Os manuais de escrita para audiovisual seguiram a tendência da nova "Golden Age of Television" e disseram-nos que a narrativa televisiva não fica atrás da cinematográfica. Talvez por isso esta particularidade não costuma ser abordada neles, mas acho que, em termos daquilo que ela tem a oferecer ao público, a série de televisão possui uma aptidão particular. 

Como se prolonga no tempo, a série enreda-se na nossa vida. A sua contemporaneidade pode sugerir-nos como viver o cotidiano ao mesmo tempo que se enrosca nele. Está mais próxima do cochicho do colega de trabalho do que da epopeia, e este lado prosaico não é menos importante por sê-lo. Sex and The City podia não ter a importância ou a ambição de Romeu e Julieta, mas o que é mais provável nesta vida: que uma pessoa não goste do rabo do namorado novo ou que viva um amor trágico que leva ao suicídio?

Em "Homens Difíceis", um dos melhores livros que se escreveu sobre a televisão do século XXI, Brett Martin não tem grandes elogios para Sex and the City, mas até ele reconhece que as personagens da série «conversavam mais abertamente, sem dúvida sobre coisas do corpo, mas também sobre seus desejos e insatisfações fora do quarto, do que as mulheres jamais tinham falado na TV até então».

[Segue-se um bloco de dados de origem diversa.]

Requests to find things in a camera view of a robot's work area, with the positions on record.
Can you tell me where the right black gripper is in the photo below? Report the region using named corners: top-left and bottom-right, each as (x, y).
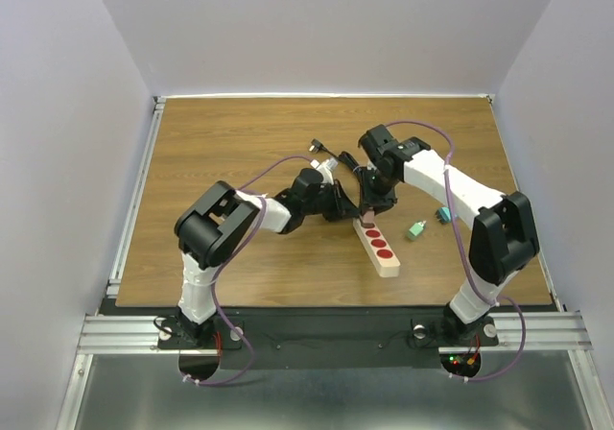
top-left (360, 163), bottom-right (399, 214)

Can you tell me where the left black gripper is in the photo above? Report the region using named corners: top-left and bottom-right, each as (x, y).
top-left (301, 179), bottom-right (361, 223)

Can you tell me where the pink plug adapter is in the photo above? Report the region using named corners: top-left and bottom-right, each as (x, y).
top-left (361, 210), bottom-right (375, 224)

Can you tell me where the green plug adapter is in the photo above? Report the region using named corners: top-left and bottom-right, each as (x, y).
top-left (407, 221), bottom-right (426, 241)

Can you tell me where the teal plug adapter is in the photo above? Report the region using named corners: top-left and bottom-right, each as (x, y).
top-left (435, 206), bottom-right (453, 224)

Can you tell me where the white power strip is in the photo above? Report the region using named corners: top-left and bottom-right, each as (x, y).
top-left (353, 219), bottom-right (401, 278)

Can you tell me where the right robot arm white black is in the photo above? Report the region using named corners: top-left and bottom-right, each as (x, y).
top-left (358, 125), bottom-right (540, 344)

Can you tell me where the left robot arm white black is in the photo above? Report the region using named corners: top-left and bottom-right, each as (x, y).
top-left (174, 168), bottom-right (359, 347)

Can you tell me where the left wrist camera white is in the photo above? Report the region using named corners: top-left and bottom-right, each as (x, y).
top-left (310, 157), bottom-right (338, 184)

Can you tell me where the black power cord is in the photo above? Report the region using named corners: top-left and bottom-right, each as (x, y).
top-left (320, 144), bottom-right (368, 186)

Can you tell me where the black wall plug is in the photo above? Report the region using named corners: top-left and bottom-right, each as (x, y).
top-left (308, 139), bottom-right (326, 154)

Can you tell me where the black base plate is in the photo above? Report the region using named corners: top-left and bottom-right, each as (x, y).
top-left (157, 305), bottom-right (499, 370)

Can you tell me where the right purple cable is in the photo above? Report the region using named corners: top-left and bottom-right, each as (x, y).
top-left (386, 121), bottom-right (529, 384)

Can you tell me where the aluminium frame rail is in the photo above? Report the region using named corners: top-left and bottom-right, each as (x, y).
top-left (77, 316), bottom-right (158, 355)

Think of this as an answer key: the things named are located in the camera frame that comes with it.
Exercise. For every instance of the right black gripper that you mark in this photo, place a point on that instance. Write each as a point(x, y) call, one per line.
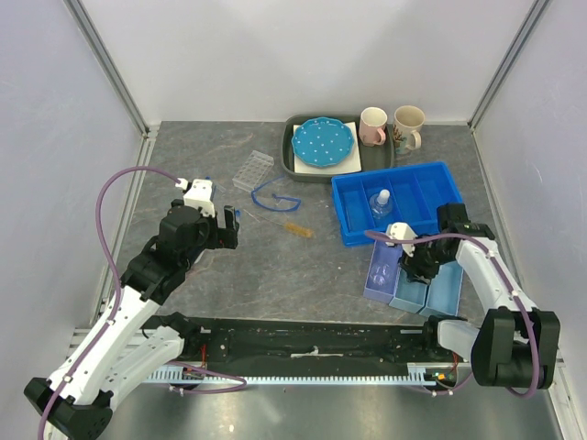
point(413, 266)

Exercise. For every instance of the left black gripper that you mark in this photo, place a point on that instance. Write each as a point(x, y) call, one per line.
point(223, 236)

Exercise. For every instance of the clear glass beaker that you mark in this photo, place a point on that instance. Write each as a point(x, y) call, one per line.
point(381, 275)

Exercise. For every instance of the round glass flask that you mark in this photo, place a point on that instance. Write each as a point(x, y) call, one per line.
point(381, 204)

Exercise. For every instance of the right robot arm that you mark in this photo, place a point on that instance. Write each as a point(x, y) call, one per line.
point(517, 343)

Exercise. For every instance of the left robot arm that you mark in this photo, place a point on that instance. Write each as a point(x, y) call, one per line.
point(77, 401)

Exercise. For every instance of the light blue box middle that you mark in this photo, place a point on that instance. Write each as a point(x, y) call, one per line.
point(409, 296)

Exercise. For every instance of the light blue box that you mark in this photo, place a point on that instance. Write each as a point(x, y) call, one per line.
point(409, 296)
point(443, 293)

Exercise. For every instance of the purple plastic box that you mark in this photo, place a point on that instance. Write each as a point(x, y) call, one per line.
point(383, 254)

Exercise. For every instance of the light blue box right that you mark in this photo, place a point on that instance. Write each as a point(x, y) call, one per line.
point(443, 293)

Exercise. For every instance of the blue safety goggles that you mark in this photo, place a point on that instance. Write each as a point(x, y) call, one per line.
point(281, 203)

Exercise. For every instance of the clear test tube rack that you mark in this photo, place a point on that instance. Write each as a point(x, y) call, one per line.
point(253, 171)

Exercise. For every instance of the brown test tube brush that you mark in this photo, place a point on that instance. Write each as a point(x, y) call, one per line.
point(292, 228)

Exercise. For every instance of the blue divided bin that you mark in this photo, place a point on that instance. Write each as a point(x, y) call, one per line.
point(416, 192)

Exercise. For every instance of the white square plate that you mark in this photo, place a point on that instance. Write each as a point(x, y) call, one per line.
point(349, 165)

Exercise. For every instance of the blue polka dot plate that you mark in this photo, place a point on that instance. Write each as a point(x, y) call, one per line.
point(322, 142)

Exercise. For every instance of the cream floral mug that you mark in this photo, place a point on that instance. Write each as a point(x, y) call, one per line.
point(407, 123)

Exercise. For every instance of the pink mug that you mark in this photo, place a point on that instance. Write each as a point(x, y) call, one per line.
point(373, 122)

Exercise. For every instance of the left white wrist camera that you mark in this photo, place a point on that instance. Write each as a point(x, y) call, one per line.
point(198, 194)

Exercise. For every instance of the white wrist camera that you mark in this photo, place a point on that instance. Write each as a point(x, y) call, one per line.
point(198, 194)
point(402, 235)

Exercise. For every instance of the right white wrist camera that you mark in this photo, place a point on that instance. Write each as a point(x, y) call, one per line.
point(402, 235)

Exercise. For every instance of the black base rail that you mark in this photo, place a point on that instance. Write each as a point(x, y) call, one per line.
point(258, 348)

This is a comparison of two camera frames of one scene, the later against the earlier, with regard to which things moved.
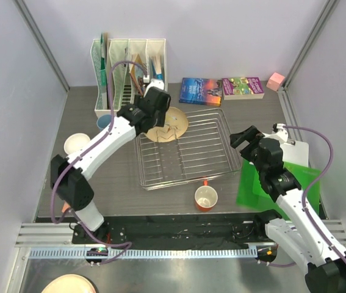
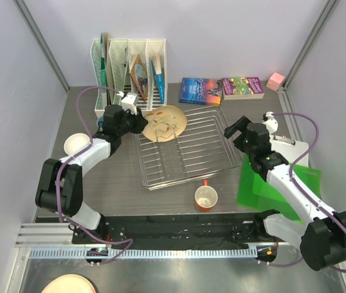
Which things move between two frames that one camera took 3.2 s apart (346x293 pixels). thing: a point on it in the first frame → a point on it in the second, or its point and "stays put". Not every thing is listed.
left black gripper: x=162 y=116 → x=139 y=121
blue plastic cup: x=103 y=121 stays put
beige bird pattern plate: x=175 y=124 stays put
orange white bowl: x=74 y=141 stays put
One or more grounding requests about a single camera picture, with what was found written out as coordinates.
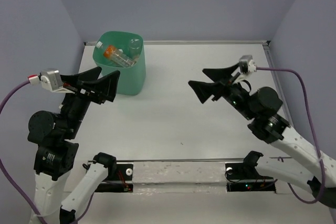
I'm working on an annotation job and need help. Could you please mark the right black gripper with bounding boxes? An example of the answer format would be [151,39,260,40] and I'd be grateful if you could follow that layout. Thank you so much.
[187,62,255,120]

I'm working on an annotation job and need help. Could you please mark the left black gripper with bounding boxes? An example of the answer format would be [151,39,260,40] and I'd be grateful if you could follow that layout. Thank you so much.
[64,65,123,135]

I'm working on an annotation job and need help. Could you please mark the tall orange label bottle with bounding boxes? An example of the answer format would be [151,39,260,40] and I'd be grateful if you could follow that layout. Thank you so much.
[95,41,135,68]

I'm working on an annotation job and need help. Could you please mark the clear jar silver lid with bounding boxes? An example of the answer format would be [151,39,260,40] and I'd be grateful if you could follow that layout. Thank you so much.
[128,38,143,61]

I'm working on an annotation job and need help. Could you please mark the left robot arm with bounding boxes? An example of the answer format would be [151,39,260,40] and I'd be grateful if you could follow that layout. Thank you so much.
[27,67,120,223]

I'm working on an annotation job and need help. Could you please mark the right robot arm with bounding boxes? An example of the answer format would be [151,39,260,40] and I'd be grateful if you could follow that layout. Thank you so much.
[188,63,335,209]

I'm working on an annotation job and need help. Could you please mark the green plastic bin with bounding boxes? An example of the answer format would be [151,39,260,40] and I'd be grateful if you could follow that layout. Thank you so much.
[93,31,146,95]

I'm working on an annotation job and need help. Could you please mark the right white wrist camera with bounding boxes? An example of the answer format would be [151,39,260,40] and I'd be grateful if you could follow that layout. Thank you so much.
[234,55,257,83]

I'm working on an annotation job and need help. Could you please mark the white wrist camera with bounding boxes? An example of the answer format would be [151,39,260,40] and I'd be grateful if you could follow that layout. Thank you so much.
[28,69,74,93]
[234,55,257,83]

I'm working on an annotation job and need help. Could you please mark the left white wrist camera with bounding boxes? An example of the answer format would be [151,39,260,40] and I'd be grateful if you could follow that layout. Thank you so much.
[28,69,74,93]

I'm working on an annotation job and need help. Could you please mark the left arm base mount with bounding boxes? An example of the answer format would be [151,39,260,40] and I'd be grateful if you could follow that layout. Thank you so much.
[95,163,133,193]

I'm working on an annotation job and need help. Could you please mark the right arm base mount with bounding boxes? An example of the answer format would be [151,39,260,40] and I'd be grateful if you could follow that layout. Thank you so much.
[225,163,276,193]

Essa, parece-me, é a razão por que Sex and The City foi melhor série do que alguma vez foi filme. O cinema pede que as suas afirmações sejam definitivas. Mesmo que um filme tenha um final em aberto, os significados que ele implica devem ficar claros para o espectador. Porém, é bem possível que o tema principal de Sex and The City seja precisamente a conversa. 

Da Lisístrata de Aristófanes até ao mais recente filme de Sarah Polley, Women Talking, 2500 anos de representações mostram-nos que o simples encontro de mulheres para conversar pode ser um ato profundamente subversivo. Consideremos que, quando Sex and the City estreou em 1998, ainda não passara um século desde a conquista do direito ao voto pelas sufragistas dos EUA. Para ocupar um lugar relevante na cultura popular, Sex and the City não precisou mais do que mostrar um grupo de amigas solteiras e independentes compartilhando a sua experiência afetiva e sexual na cidade contemporânea. Até as futilidades - os vestidos, os restaurantes, os cosmopolitans - eram as futilidades delas

Mas essa conversa precisava do tempo do cotidiano - o tempo da série - para se afirmar. Sem ele, os filmes acabaram focando nas histórias de amor, principalmente na de Carrie com Big. Não há nada de intrinsecamente mau em comédias românticas, mas, no cinema, Sex and the City perdeu força; virou menos Monólogos da Vagina e mais Cinderela. 

And Just Like That parece ter entendido que isso aconteceu e talvez por isso a comunicação seja um dos seus assuntos principais. Podcasts, ligações perdidas, amigas distantes, "como eu devo dizer isto para o meu marido?", "a minha filha não quer conversar comigo". As personagens principais chegaram à meia-idade e descobrem novas formas de conversar umas com as outras. Enquanto isso, a experiência feminina do tempo urbano volta a ganhar destaque em relação às histórias de amor. 

É injusto louvar a passagem dos anos no Boyhood do Linklater e não fazer o mesmo com And Just Like That. Seria ainda mais injusto não reconhecer que esta continuação reaproxima a história de Carrie e suas amigas do que ela nunca deveria ter deixado de ser: equipamento para a vida.